Exercise instructions:
As you look over the data below, please find each line where the word "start" appears, then copy it.

· · · · · · ·

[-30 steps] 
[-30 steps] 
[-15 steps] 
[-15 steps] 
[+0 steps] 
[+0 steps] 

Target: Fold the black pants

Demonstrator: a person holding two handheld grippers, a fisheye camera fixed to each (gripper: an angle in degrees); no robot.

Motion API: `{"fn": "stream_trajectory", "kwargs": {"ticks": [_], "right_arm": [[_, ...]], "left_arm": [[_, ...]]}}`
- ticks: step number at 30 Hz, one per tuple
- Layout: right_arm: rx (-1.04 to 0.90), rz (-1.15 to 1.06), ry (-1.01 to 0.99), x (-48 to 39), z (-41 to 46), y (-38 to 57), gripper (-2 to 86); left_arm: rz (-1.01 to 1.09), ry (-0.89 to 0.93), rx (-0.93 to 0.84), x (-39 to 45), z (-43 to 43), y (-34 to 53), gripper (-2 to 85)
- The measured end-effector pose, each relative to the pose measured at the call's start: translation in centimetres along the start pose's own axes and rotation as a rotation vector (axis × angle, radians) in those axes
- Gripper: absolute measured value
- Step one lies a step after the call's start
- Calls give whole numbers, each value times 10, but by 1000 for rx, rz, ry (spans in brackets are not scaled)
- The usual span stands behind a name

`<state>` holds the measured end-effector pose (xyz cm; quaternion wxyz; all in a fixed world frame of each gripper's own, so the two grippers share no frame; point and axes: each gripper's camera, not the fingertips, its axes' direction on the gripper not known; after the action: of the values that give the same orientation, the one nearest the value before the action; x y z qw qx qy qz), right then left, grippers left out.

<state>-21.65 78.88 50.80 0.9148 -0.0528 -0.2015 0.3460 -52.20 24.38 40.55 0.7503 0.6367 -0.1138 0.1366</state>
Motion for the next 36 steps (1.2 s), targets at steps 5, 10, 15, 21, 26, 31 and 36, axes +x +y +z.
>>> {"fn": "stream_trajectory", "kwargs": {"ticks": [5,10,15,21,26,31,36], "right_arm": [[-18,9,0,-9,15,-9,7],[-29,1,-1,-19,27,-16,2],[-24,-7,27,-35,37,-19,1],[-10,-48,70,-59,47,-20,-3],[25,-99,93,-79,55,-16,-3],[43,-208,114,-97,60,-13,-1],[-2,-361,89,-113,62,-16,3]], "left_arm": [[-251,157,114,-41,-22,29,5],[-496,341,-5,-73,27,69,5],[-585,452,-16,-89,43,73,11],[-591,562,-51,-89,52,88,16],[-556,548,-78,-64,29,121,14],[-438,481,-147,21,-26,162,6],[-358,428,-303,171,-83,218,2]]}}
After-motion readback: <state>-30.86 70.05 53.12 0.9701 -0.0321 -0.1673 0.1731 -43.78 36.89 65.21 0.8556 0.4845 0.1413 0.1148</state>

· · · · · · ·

Task result:
- The measured end-effector pose, each relative to the pose measured at the call's start: translation in centimetres along the start pose's own axes and rotation as a rotation vector (axis × angle, radians) in those axes
- Step one lies a step after the call's start

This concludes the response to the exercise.